▶ [Given data]:
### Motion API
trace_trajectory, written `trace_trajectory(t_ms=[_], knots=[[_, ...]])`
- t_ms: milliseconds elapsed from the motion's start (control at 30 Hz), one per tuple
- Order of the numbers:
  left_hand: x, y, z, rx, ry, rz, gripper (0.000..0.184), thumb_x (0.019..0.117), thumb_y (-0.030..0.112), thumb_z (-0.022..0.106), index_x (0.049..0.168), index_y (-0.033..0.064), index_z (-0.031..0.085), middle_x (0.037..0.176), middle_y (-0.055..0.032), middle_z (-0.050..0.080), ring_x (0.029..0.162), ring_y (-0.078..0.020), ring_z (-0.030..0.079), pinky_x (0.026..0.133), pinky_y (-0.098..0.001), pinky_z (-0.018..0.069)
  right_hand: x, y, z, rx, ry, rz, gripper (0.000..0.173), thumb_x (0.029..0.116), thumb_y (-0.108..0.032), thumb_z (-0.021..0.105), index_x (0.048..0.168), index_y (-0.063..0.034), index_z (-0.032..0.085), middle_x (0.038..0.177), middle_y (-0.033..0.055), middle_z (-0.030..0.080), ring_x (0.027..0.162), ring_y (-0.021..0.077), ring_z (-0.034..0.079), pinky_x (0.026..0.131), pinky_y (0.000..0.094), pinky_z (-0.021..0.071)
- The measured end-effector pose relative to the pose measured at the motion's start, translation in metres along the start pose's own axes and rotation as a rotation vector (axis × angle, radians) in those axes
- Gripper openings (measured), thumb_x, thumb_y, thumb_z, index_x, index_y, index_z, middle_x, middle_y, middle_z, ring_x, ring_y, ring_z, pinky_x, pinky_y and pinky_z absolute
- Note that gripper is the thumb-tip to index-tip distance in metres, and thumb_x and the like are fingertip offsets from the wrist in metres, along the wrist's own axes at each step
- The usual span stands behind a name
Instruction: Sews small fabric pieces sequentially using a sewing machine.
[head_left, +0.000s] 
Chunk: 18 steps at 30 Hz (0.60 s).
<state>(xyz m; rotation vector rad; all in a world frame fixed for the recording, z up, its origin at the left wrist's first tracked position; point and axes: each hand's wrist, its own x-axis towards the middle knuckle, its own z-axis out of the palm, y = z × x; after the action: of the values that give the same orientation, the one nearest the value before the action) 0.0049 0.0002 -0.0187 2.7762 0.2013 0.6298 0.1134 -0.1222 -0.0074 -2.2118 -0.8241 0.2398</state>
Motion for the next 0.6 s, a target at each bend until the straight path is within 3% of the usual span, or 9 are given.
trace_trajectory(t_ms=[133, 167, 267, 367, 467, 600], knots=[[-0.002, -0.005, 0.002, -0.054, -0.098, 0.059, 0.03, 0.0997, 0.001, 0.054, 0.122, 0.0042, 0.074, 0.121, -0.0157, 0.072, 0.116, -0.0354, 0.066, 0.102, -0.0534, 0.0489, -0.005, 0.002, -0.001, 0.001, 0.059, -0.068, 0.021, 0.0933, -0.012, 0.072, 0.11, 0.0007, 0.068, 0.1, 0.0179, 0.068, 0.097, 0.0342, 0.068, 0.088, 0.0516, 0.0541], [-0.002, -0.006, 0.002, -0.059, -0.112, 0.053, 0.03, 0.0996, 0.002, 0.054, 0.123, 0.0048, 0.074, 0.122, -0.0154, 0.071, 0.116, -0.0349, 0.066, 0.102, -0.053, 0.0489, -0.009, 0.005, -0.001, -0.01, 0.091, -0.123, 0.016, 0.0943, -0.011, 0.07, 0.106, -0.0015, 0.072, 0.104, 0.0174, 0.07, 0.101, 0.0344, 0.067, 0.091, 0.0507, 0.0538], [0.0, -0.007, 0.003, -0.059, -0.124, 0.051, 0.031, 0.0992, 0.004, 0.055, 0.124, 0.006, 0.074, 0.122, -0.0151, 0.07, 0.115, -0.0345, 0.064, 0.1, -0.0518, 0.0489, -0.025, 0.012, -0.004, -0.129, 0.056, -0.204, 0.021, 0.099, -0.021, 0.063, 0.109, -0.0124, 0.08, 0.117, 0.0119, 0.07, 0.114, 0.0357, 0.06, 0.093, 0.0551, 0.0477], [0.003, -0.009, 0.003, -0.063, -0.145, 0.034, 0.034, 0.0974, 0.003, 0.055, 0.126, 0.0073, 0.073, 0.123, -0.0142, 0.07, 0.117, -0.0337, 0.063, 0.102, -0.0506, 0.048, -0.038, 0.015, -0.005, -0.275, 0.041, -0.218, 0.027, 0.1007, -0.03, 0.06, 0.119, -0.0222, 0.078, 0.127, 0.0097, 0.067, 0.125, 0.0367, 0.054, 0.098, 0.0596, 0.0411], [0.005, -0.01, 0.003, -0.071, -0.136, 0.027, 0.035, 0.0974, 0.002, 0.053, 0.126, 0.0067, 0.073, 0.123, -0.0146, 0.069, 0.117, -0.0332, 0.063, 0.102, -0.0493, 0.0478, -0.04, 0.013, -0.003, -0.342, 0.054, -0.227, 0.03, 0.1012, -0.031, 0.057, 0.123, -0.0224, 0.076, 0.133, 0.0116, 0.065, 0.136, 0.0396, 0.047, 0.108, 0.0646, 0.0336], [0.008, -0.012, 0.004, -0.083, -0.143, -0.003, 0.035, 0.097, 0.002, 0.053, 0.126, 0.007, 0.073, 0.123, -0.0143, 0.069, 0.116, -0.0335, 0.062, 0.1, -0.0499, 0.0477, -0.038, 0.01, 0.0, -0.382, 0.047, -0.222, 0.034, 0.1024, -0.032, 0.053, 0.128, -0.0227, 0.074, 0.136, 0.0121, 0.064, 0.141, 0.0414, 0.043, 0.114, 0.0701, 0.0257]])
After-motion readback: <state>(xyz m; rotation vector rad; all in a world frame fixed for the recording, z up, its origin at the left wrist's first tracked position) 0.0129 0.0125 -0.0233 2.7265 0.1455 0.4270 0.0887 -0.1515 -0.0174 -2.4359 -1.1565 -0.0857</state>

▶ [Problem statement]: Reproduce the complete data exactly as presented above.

▶ [Problem solution]:
### Motion API
trace_trajectory, written `trace_trajectory(t_ms=[_], knots=[[_, ...]])`
- t_ms: milliseconds elapsed from the motion's start (control at 30 Hz), one per tuple
- Order of the numbers:
  left_hand: x, y, z, rx, ry, rz, gripper (0.000..0.184), thumb_x (0.019..0.117), thumb_y (-0.030..0.112), thumb_z (-0.022..0.106), index_x (0.049..0.168), index_y (-0.033..0.064), index_z (-0.031..0.085), middle_x (0.037..0.176), middle_y (-0.055..0.032), middle_z (-0.050..0.080), ring_x (0.029..0.162), ring_y (-0.078..0.020), ring_z (-0.030..0.079), pinky_x (0.026..0.133), pinky_y (-0.098..0.001), pinky_z (-0.018..0.069)
  right_hand: x, y, z, rx, ry, rz, gripper (0.000..0.173), thumb_x (0.029..0.116), thumb_y (-0.108..0.032), thumb_z (-0.021..0.105), index_x (0.048..0.168), index_y (-0.063..0.034), index_z (-0.032..0.085), middle_x (0.038..0.177), middle_y (-0.033..0.055), middle_z (-0.030..0.080), ring_x (0.027..0.162), ring_y (-0.021..0.077), ring_z (-0.034..0.079), pinky_x (0.026..0.131), pinky_y (0.000..0.094), pinky_z (-0.021..0.071)
- The measured end-effector pose relative to the pose measured at the motion's start, translation in metres along the start pose's own axes and rotation as a rotation vector (axis × angle, radians) in those axes
- Gripper openings (measured), thumb_x, thumb_y, thumb_z, index_x, index_y, index_z, middle_x, middle_y, middle_z, ring_x, ring_y, ring_z, pinky_x, pinky_y and pinky_z absolute
- Note that gripper is the thumb-tip to index-tip distance in metres, and thumb_x and the like are fingertip offsets from the wrist in metres, along the wrist's own axes at each step
- The usual span stands behind a name
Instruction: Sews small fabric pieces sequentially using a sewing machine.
[head_left, +0.000s] 
Chunk: 18 steps at 30 Hz (0.60 s).
<state>(xyz m; rotation vector rad; all in a world frame fixed for the recording, z up, its origin at the left wrist's first tracked position; point and axes: each hand's wrist, its own x-axis towards the middle knuckle, its own z-axis out of the palm, y = z × x; after the action: of the values that give the same orientation, the one nearest the value before the action) 0.0049 0.0002 -0.0187 2.7762 0.2013 0.6298 0.1134 -0.1222 -0.0074 -2.2118 -0.8241 0.2398</state>
Motion for the next 0.6 s, a target at each bend until the straight path is within 3% of the usual span, or 9 are given.
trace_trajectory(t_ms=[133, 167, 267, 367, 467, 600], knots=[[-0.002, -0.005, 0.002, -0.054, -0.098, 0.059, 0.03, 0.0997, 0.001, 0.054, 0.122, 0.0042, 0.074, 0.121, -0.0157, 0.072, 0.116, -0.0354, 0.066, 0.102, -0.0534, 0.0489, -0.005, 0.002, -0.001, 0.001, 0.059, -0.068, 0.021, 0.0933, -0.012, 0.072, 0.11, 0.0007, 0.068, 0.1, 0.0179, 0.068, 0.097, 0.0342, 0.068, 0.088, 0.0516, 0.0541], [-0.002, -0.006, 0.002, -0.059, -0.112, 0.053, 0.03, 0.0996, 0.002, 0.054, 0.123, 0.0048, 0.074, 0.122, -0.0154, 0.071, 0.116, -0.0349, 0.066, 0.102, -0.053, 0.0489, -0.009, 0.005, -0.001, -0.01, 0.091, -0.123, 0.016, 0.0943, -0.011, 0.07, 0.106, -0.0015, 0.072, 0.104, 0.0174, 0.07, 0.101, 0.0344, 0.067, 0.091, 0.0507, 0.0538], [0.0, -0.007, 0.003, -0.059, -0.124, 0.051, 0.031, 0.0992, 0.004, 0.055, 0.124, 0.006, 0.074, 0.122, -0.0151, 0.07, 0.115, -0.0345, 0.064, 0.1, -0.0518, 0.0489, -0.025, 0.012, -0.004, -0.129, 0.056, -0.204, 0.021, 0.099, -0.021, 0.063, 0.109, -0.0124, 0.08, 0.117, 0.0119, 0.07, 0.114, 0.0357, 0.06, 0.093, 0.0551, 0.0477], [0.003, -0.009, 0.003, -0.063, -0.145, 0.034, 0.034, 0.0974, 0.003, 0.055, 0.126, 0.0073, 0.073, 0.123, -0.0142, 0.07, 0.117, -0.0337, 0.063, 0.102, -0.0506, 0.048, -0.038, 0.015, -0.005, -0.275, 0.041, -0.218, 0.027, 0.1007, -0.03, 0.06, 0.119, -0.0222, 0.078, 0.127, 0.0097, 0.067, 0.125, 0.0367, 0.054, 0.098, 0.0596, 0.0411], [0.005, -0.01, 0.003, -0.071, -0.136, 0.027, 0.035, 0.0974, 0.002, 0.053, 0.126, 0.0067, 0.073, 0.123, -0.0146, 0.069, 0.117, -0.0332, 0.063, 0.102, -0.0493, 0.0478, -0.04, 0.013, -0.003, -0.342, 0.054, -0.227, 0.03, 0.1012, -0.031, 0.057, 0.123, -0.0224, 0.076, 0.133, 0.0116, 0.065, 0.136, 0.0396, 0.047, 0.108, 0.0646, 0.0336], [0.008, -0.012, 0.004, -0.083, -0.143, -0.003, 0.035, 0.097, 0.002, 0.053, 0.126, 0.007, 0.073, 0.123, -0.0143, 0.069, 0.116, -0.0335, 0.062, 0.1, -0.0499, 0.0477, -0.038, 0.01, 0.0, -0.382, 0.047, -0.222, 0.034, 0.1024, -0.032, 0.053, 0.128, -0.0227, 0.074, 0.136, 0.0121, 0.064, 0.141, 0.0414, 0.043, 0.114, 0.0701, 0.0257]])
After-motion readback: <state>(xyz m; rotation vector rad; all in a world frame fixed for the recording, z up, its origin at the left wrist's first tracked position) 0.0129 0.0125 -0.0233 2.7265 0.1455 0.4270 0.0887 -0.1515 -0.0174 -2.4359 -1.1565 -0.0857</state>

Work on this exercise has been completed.